Work required
The expected result is the run of lines from the one containing "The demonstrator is" to the end of the listing, copied exactly.
━━ Data shown
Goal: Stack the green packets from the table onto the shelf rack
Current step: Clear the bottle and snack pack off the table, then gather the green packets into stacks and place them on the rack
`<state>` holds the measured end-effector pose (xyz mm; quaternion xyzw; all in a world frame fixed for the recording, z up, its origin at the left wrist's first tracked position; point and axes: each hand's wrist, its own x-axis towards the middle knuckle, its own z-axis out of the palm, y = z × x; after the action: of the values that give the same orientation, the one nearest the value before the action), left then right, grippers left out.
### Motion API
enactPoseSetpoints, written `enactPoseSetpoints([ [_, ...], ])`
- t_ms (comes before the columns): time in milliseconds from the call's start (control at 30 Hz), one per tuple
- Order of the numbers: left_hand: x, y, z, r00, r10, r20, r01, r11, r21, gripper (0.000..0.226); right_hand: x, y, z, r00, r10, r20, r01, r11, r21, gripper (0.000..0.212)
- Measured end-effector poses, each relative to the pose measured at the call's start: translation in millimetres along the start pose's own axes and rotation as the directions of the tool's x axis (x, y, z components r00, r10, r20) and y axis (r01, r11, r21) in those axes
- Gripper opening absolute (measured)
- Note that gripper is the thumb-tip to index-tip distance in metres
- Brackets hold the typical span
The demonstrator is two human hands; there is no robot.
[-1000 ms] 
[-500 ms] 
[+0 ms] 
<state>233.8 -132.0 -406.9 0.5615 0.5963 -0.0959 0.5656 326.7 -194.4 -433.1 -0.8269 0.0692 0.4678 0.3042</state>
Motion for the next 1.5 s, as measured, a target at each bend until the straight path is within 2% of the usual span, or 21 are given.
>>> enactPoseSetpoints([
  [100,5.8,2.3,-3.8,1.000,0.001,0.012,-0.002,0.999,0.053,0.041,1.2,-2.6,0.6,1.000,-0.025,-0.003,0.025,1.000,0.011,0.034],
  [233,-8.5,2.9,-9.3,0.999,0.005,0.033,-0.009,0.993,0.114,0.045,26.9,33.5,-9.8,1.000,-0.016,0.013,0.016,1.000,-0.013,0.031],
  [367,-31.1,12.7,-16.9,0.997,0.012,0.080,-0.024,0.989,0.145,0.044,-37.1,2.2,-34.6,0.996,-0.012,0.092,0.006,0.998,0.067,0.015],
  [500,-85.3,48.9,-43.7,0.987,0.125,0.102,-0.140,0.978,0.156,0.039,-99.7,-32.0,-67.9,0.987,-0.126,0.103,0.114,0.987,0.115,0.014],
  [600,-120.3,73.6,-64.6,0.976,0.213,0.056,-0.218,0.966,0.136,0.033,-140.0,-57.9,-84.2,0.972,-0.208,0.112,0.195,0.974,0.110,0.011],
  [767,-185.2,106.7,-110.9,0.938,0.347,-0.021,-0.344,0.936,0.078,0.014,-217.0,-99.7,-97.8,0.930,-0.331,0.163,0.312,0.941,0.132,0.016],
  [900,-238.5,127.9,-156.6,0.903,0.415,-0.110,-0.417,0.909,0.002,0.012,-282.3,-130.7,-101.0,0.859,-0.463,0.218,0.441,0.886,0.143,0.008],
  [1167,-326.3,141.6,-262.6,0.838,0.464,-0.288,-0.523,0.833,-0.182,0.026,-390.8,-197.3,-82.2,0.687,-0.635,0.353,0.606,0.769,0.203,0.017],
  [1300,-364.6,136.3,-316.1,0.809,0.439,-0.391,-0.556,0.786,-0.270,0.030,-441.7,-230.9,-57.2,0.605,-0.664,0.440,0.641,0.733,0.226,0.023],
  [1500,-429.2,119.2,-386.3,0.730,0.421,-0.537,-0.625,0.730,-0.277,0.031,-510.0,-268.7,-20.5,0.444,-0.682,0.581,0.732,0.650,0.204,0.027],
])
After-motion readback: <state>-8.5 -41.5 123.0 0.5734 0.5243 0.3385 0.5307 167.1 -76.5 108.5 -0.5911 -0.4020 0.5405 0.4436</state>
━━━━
Solution for this problem
The demonstrator is two human hands; there is no robot.
[-1000 ms] 
[-500 ms] 
[+0 ms] 
<state>233.8 -132.0 -406.9 0.5615 0.5963 -0.0959 0.5656 326.7 -194.4 -433.1 -0.8269 0.0692 0.4678 0.3042</state>
Motion for the next 1.5 s, as measured, a target at each bend until the straight path is within 2% of the usual span, or 21 are given.
>>> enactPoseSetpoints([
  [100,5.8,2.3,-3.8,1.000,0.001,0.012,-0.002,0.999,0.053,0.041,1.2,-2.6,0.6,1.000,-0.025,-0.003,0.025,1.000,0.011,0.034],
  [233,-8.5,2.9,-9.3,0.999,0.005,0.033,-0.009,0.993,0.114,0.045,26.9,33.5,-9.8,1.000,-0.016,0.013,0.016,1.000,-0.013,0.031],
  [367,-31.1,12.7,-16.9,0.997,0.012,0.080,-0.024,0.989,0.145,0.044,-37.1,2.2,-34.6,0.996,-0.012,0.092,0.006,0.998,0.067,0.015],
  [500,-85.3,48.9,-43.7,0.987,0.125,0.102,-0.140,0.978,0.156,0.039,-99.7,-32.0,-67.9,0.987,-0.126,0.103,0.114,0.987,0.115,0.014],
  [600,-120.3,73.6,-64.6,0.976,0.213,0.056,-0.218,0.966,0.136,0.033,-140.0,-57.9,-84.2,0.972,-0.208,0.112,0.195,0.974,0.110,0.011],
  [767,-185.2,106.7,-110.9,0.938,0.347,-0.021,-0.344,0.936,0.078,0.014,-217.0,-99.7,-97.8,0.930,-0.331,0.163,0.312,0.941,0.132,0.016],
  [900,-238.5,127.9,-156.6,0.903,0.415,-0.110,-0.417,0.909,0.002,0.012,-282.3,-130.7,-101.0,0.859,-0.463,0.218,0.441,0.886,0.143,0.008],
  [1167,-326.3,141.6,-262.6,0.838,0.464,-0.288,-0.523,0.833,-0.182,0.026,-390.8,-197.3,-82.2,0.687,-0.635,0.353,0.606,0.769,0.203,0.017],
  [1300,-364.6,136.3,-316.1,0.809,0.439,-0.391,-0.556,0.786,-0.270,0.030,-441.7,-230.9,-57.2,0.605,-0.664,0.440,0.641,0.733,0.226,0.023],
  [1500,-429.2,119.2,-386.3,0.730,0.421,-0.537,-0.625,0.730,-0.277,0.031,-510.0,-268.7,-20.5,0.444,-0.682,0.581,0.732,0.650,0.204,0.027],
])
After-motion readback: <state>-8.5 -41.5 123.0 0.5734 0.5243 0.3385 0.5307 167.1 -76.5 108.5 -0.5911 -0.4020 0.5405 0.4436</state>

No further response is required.